Thursday, 2 February 2023

Entropy analysis of registered domain names relating to the top ten most valuable brands

Introduction and methodology

In our previous analysis[1] we considered the use of the mathematical concept of Shannon entropy[2] - essentially a measure of the amount of information (or 'randomness') in a domain name - as a way of clustering together related registrations, as part of the analysis process for identifying and prioritising threatening domains for enforcement and future monitoring. 

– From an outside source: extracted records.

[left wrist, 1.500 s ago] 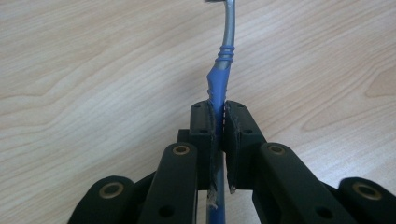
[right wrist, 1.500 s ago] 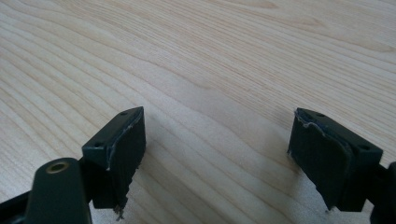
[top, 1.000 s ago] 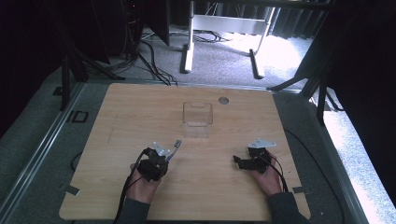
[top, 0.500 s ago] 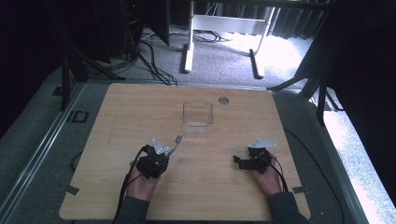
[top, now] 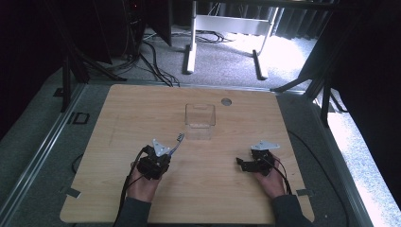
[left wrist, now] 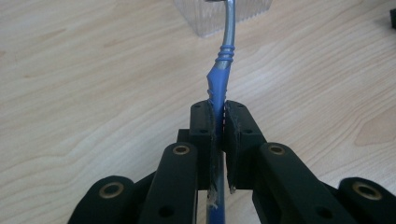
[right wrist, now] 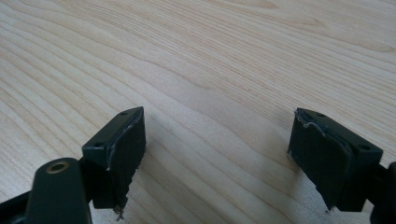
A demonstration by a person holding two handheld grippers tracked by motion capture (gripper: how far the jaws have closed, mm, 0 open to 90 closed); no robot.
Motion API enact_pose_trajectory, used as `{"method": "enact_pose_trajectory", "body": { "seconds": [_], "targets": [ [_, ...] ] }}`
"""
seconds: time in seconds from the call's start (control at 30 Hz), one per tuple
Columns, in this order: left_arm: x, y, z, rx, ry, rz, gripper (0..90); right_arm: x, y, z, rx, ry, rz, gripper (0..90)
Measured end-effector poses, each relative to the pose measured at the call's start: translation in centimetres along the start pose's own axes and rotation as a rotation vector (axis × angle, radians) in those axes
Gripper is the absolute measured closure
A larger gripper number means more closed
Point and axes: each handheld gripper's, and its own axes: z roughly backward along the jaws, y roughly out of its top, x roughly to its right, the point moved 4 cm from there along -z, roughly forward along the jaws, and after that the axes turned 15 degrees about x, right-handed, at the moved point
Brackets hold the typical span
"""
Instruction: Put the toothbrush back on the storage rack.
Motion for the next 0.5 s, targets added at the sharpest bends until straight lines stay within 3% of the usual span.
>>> {"method": "enact_pose_trajectory", "body": {
  "seconds": [0.5],
  "targets": [
    [-0.49,0.85,-0.19,0.094,-0.041,0.015,82.7,-0.01,0.00,0.01,-0.001,0.000,-0.001,18.6]
  ]
}}
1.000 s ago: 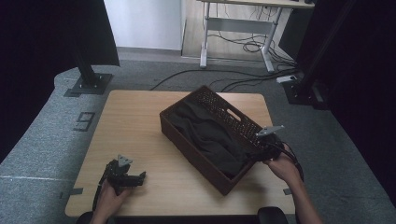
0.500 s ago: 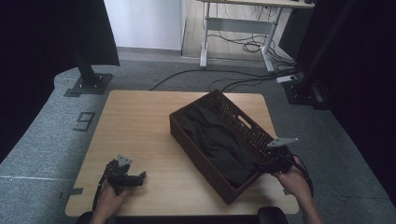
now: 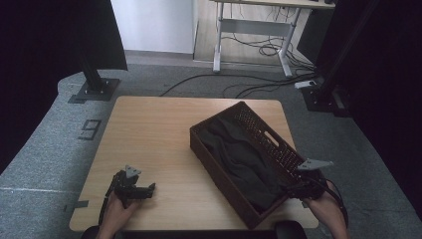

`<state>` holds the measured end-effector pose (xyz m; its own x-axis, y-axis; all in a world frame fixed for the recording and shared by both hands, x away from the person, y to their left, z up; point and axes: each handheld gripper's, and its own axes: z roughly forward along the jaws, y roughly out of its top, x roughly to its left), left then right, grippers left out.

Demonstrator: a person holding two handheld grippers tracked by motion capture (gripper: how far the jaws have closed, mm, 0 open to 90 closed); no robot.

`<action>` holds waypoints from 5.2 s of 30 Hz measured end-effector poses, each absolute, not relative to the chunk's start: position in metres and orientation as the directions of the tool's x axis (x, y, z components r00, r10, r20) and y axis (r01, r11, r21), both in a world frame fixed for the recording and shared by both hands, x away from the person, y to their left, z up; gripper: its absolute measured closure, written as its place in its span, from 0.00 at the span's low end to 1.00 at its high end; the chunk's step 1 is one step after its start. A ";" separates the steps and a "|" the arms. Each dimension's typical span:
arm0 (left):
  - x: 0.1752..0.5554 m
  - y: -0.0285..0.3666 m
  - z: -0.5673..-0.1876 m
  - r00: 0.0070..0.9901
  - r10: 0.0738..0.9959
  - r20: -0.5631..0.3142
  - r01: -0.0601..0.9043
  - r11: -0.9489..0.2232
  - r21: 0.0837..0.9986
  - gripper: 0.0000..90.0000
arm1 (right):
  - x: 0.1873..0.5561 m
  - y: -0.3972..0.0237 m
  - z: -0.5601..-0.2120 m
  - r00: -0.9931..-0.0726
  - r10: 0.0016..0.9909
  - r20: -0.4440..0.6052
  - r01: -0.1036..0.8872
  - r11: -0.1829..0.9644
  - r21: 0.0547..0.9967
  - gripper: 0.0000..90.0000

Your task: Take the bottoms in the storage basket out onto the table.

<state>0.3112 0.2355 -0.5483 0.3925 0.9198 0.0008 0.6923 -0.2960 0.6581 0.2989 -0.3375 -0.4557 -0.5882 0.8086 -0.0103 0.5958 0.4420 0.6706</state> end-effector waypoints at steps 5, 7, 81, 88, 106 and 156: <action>0.311 0.235 -0.549 0.390 0.921 -0.002 0.692 -0.292 0.660 0.00 | 0.293 -0.343 -0.455 -0.585 0.811 -0.006 0.601 0.439 0.668 0.18; 0.311 0.235 -0.549 0.391 0.921 -0.001 0.692 -0.293 0.660 0.00 | 0.292 -0.345 -0.454 -0.587 0.809 0.004 0.604 0.436 0.667 0.18; 0.312 0.235 -0.548 0.393 0.919 0.000 0.692 -0.296 0.658 0.00 | 0.457 -0.212 -0.498 -0.700 0.628 0.340 0.697 0.499 0.515 0.00; 0.312 0.235 -0.548 0.392 0.920 0.000 0.692 -0.295 0.659 0.00 | 0.443 -0.181 -0.500 -0.742 0.655 0.143 0.638 0.625 0.451 0.00; 0.312 0.235 -0.548 0.393 0.919 0.000 0.692 -0.296 0.658 0.00 | 0.458 -0.166 -0.517 -0.766 0.640 -0.061 0.594 0.740 0.316 0.00; 0.312 0.236 -0.548 0.402 0.916 -0.001 0.689 -0.302 0.659 0.00 | 0.418 -0.210 -0.441 -0.704 0.704 0.096 0.569 0.478 0.669 0.74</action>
<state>0.3124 0.2363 -0.5483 0.4016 0.9158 -0.0007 0.6894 -0.3018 0.6585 0.4184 -0.2098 -0.4408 -0.7038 0.7038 0.0961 0.5690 0.4776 0.6694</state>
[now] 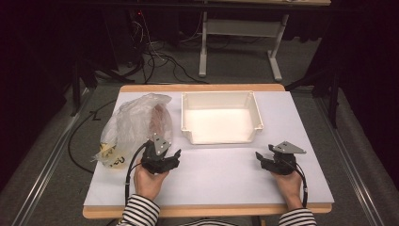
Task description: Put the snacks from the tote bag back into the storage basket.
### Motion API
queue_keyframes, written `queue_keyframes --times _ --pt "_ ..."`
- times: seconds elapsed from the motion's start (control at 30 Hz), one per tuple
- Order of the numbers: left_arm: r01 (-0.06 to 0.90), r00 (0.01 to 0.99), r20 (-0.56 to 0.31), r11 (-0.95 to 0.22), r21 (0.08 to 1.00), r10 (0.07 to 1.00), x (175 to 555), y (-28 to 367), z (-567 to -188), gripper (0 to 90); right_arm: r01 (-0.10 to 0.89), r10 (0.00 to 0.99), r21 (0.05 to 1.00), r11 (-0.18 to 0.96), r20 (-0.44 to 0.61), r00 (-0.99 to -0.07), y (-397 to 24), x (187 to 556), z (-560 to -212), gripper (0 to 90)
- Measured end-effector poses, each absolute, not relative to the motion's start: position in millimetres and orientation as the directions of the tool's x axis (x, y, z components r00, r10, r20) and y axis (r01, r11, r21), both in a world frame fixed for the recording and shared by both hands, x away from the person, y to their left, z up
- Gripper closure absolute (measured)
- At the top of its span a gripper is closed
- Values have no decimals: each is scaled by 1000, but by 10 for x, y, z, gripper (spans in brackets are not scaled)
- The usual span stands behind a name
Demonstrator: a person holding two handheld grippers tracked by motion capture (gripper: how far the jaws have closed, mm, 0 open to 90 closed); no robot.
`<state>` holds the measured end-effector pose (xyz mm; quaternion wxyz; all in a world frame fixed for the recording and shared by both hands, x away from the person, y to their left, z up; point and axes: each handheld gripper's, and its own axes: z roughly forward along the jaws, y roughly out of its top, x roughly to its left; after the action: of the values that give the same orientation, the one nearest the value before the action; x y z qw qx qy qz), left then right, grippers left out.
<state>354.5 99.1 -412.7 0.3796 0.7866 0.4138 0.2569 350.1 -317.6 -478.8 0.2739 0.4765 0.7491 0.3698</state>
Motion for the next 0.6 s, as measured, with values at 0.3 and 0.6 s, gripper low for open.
queue_keyframes --times 0.3,0.6 --pt "460 466 90 -328 825 880 3637 1219 -3948 290 512 916 817 267 -51 -398 -3183 3506 -4788 356" --pt "513 407 74 -295 806 910 3775 1468 -3974 249 517 917 814 264 -45 -397 -3179 3506 -4788 349"
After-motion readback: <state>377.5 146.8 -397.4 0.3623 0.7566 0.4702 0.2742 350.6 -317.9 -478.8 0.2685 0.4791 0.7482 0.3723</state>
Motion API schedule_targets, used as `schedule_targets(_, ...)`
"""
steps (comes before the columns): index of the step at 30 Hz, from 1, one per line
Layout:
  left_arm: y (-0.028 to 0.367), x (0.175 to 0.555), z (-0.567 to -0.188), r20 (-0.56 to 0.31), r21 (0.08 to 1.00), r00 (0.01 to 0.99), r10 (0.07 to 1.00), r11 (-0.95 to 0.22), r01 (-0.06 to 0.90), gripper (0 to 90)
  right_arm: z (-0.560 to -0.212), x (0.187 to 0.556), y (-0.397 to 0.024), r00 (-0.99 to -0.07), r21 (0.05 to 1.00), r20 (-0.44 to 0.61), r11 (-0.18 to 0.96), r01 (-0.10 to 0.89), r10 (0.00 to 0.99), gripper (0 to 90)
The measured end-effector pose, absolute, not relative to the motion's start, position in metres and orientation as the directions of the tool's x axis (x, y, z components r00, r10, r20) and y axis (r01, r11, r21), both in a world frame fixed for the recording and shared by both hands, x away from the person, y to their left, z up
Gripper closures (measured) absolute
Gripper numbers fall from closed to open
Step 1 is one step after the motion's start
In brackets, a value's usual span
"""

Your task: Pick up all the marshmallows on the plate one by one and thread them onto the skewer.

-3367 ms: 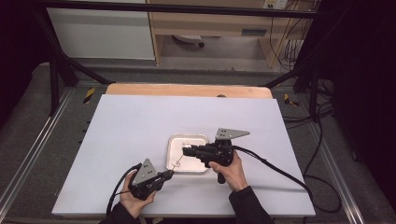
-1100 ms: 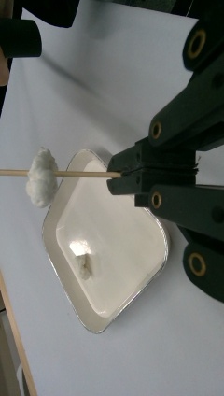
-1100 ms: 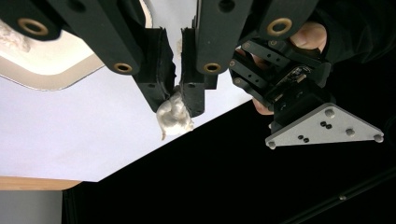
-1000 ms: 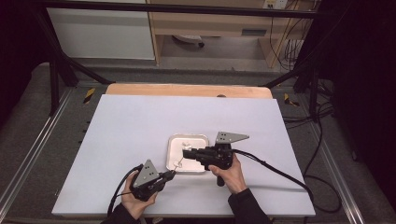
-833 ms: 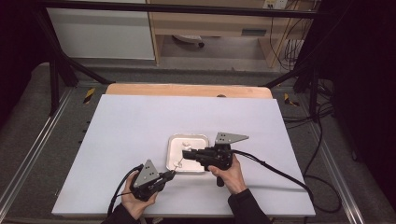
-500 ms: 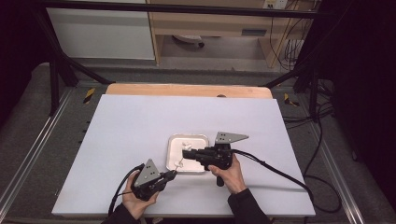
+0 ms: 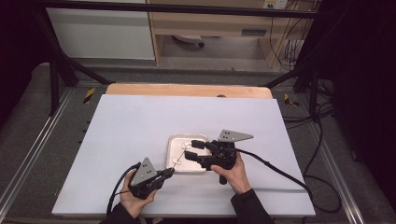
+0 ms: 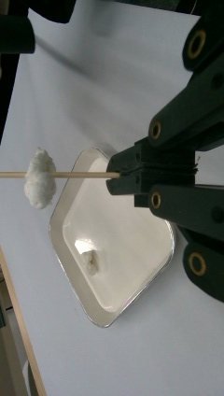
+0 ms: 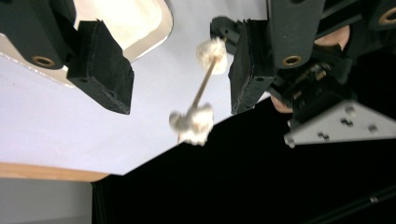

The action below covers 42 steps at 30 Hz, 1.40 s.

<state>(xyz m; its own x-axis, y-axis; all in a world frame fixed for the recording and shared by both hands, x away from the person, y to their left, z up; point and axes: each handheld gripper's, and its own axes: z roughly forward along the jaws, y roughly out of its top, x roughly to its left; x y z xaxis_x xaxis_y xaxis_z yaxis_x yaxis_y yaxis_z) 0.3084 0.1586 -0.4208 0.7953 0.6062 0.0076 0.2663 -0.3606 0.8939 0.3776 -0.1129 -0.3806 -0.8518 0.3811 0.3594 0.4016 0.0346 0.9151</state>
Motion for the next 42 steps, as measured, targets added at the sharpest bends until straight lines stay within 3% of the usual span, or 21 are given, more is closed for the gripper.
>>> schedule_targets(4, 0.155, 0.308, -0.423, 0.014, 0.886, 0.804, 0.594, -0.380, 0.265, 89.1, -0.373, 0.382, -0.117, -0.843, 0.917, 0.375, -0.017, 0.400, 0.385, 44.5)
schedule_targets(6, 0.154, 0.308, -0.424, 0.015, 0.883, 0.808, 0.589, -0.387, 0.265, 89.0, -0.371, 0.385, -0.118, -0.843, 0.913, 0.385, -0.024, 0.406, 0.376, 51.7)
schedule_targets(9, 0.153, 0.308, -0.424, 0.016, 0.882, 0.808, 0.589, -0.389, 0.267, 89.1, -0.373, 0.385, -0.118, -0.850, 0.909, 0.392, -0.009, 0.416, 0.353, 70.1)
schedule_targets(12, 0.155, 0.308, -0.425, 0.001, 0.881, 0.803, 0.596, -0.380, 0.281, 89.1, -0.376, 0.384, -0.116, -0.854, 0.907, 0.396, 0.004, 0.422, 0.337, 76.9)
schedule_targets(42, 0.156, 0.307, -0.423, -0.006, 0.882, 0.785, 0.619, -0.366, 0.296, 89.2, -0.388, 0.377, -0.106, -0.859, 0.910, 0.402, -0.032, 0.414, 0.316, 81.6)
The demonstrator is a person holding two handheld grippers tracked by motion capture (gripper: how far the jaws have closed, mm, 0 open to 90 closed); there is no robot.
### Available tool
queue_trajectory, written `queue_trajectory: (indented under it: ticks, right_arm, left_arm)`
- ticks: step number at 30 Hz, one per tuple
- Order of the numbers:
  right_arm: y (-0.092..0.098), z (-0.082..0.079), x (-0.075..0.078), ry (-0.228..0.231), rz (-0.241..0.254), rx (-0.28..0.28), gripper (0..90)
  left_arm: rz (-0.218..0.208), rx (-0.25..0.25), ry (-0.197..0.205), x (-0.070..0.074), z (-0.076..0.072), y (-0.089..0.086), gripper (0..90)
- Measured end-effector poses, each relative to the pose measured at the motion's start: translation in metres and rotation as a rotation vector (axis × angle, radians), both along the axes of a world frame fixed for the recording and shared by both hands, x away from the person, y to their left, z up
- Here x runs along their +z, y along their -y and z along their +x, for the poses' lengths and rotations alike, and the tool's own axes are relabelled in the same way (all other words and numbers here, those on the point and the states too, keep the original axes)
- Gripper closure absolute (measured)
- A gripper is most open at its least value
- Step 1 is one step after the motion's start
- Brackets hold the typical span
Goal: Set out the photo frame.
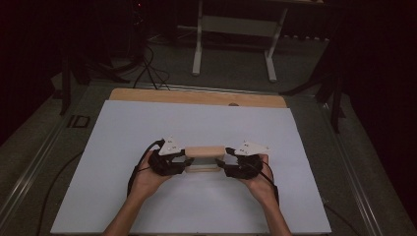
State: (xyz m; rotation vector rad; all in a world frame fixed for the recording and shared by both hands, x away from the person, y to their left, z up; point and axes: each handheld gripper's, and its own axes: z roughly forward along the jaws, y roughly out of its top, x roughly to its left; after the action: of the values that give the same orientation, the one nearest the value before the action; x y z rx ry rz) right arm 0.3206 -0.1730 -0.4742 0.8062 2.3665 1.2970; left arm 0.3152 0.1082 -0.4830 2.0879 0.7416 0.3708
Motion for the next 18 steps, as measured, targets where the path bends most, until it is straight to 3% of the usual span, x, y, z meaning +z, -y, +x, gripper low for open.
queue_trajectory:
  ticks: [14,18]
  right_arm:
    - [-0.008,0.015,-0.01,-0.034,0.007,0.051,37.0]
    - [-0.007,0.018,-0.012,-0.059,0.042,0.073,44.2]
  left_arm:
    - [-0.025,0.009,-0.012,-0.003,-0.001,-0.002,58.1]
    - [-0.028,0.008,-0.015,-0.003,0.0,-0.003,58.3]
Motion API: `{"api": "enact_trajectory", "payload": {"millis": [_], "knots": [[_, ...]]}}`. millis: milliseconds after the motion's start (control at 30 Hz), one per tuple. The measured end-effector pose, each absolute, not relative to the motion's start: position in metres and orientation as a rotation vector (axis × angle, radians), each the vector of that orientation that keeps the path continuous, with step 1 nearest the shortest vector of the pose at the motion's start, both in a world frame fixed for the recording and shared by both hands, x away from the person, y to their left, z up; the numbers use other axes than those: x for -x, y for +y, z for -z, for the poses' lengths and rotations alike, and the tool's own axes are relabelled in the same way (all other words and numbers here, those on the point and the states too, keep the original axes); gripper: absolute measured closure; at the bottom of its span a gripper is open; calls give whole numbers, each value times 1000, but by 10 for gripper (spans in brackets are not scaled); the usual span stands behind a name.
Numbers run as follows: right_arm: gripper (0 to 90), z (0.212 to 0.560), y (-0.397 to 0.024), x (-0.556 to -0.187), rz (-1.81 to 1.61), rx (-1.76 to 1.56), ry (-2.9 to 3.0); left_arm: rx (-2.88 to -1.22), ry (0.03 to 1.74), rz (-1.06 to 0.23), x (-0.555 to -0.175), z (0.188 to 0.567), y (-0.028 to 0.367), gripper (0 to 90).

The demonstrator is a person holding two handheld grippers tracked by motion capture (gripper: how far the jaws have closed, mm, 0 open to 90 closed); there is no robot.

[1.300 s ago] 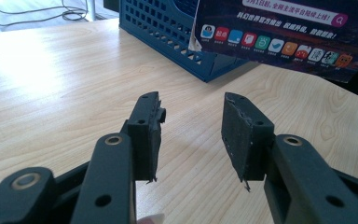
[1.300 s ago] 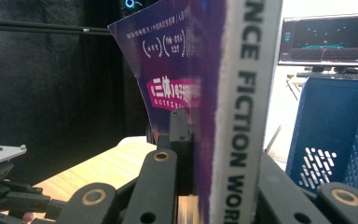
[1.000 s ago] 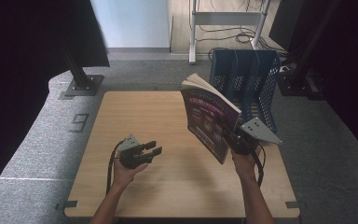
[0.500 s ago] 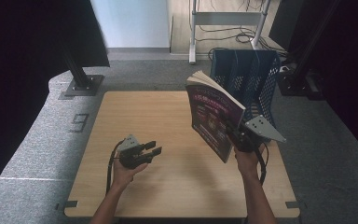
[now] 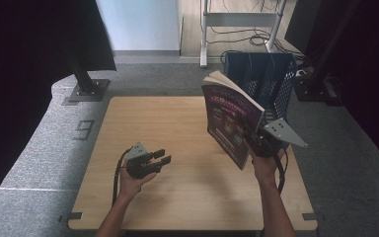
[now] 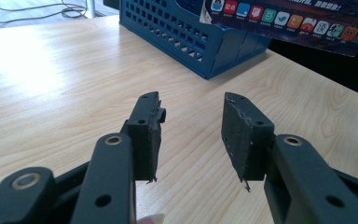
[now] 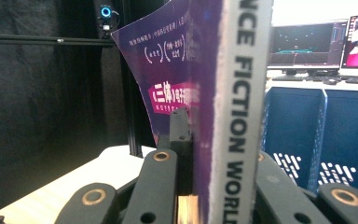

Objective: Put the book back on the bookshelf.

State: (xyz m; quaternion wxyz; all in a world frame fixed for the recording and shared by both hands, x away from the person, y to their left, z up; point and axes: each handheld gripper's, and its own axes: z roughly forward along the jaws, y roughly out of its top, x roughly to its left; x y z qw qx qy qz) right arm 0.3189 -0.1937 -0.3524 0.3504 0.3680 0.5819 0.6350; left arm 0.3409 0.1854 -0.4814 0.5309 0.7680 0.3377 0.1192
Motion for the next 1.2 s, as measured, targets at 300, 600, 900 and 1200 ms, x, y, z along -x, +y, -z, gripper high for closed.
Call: {"api": "enact_trajectory", "payload": {"millis": [300, 600, 900, 1200], "knots": [[818, 351, -199, -324, -1632, -978, 1482, -1833, 807, -284, -341, 482, 186, 574], [818, 352, -208, -329, -1617, -1011, 1458, -1836, 809, -282, -342, 483, 186, 574], [818, 353, -213, -331, -1604, -1028, 1450, -1839, 809, -282, -342, 483, 185, 575], [818, 354, -218, -336, -1585, -1050, 1438, -1837, 811, -281, -342, 483, 186, 575]]}}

In this follow up, I extend the analysis, to consider domain registrations with names containing any of the top ten most valuable brands in 2022 (according to Interbrand)[3]. The analysis considers all domains registered in a one-month period (from 28-Dec-2022 to 27-Jan-2023) and focuses only on those domains with names containing an exact match to the brand string, rather than considering typos and other fuzzy-match types. When considering trends and patterns in the dataset, I consider only active domains[4] (i.e. where the most recent activity event is a registration or re-registration). This yields a dataset of 7,714 domains. For simplicity, I again also exclude any domains containing non-Latin characters (11 domains, or 0.14% of the total). The total numbers of results for each of the ten brands are shown in Table 1.

Brand string
                                
Number of domain
activity events[5] in
monitoring period
                                         
Number of unique
domains represented
in dataset
                                         
Number of active
domains as of
date of analysis
                                         
  apple 5,821 5,285 2,491
  microsoft 707 639 314
  amazon 4,768 4,186 1,847
  google 1,924 1,844 777
  samsung 608 566 244
  toyota 1,140 1,114 566
  coca(-)cola 65 63 29
  mercedes 617 596 359
  disney 1,032 971 456
  nike 1,595 1,506 631

Table 1: Numbers of domain activity events and unique domains identified during the one-month monitoring period, and the numbers of active domains as of the date of analysis

Findings

Overall, the domains occupy a range of entropy values, from 1.722 (for a second-level domain name (SLD)[6] of gogooglego) to 4.548 (for google-site-verificationuj64c5y9-rkbcpqaxydykjdrj1gop8tzij7nfxu). The set of top 60 names (i.e. those with entropy values of 3.892 or greater) encompasses all domain names within the dataset which appear visually to encompass long, apparently-random character strings (i.e. those which might typically arise in automated bulk registrations), and are listed in the Appendix. 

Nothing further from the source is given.